Schülerinnen und Schüler des Gymnasiums Marktbreit zeigten in der ehemaligen Synagoge in Obernbreit Zeichnungen und Malereien aus dem Kunstunterricht. Die Ausstellung dauerte vom 13. bis zum 15. Juni.

Im Rahmen der feierlichen Eröffnung begrüßte der Vorsitzende des Träger- und Fördervereins „ehemalige Synagoge“ Friedrich Heidegger die zahlreichen Gäste. Er ging auf die Geschichte der Juden und der Synagoge in Obernbreit ein. Die Besucher und die Schüler der Ausstellung hatten die Möglichkeit die noch erhaltene Mikwe (Ritualbad), die vor kurzem freigelegt wurde, zu besichtigen.

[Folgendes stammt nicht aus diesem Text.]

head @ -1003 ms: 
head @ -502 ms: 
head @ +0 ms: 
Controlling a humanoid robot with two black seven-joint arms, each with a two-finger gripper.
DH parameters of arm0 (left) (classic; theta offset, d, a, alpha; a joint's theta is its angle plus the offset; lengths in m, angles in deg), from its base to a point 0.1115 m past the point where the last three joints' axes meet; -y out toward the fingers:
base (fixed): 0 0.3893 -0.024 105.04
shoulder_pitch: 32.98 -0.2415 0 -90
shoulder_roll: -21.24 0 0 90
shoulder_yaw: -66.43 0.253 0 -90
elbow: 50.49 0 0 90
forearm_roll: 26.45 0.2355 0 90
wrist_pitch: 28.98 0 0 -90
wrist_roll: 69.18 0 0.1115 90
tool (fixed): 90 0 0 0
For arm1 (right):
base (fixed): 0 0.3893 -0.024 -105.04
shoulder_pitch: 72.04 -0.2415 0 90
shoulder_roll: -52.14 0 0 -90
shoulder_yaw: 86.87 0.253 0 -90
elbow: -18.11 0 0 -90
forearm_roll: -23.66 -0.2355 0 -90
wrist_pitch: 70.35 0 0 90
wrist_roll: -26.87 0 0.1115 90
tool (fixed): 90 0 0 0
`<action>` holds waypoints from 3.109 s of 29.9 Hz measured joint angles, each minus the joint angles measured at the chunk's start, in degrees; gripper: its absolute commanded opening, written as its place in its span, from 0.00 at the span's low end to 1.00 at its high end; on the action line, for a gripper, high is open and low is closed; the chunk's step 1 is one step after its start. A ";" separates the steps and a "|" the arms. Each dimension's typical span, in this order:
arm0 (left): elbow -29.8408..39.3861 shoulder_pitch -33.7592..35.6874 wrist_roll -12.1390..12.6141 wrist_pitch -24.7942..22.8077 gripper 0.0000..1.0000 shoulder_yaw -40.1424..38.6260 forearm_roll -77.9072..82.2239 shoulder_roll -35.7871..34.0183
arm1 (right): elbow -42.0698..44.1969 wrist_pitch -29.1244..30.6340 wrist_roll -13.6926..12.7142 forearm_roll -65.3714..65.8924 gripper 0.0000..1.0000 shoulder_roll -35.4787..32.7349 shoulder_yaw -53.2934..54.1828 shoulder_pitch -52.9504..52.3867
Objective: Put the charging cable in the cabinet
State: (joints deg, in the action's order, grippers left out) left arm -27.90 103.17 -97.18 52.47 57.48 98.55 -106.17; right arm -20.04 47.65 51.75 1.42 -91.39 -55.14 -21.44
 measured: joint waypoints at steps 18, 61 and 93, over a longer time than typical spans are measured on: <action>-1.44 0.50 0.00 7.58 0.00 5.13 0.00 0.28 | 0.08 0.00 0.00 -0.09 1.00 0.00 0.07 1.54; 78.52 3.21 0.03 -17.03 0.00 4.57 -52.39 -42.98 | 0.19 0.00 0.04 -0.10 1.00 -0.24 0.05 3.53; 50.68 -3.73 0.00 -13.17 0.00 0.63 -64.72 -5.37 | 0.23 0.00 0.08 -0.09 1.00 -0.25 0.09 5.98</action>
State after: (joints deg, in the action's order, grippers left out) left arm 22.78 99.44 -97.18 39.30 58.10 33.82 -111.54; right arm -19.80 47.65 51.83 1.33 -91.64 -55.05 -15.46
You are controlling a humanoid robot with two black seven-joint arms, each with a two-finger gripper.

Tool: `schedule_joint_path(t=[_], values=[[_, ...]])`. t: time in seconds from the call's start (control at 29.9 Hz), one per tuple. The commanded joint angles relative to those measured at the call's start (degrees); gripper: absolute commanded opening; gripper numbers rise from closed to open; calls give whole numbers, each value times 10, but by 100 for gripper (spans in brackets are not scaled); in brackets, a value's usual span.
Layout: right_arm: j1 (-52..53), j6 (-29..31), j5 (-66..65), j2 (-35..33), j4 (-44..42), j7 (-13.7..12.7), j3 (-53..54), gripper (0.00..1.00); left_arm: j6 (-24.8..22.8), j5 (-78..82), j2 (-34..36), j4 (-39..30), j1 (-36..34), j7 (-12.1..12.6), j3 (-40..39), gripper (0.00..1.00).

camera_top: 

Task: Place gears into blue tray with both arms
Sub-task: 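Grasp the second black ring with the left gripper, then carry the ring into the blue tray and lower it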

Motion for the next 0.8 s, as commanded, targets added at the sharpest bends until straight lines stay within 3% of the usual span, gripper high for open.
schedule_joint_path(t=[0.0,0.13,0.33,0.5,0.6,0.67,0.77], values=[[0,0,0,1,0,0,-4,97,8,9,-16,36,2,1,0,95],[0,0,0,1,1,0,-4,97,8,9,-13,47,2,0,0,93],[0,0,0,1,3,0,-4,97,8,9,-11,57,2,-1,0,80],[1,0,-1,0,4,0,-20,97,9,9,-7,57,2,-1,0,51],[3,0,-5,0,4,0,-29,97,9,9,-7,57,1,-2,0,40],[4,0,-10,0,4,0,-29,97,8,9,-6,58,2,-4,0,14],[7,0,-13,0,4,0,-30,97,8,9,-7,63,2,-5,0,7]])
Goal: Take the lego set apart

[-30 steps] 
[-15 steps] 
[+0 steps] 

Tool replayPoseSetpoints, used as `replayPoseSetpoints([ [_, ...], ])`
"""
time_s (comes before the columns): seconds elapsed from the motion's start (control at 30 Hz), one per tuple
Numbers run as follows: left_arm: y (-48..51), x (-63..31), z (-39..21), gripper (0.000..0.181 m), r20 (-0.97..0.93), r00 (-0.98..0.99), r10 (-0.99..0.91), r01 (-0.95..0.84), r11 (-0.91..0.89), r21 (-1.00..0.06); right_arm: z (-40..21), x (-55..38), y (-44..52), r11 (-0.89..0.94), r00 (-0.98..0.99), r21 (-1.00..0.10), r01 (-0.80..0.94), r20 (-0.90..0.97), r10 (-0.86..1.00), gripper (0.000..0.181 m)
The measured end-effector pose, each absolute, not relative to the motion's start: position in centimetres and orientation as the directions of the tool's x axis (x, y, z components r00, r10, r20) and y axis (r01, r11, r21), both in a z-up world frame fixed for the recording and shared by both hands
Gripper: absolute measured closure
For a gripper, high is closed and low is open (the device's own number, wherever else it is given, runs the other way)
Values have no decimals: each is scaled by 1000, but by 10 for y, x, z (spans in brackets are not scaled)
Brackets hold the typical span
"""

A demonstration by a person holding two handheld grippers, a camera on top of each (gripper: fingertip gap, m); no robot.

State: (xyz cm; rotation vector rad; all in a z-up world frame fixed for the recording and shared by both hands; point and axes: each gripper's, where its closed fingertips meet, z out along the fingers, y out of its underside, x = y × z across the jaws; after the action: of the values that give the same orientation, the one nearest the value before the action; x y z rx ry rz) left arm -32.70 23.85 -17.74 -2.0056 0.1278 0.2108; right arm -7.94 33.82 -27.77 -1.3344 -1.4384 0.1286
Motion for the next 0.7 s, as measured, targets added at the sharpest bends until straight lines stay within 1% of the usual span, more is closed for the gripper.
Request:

Die Kunsterzieherin Ulrike Dietrich-Knobling gab in einer Rede eine Einführung in die Ausstellung und erklärte die Werke der Gymnasiasten. In diesem Zusammenhang ging sie auch auf die Bedeutung der ästhetischen Erziehung in der Schule ein. Auch im nächsten Schuljahr, so betonte die Kunsterzieherin, wolle man eine themenbezogene Ausstellung in diesem historischen Raum durchführen.

Die feierliche Eröffnung wurde vom Schulchor des Gymnasiums unter Leitung von Herbert Ullmann umrahmt. Josef Nusko rundete die gelungene Veranstaltung durch den Vortrag jiddischer Lieder zur Gitarre ab.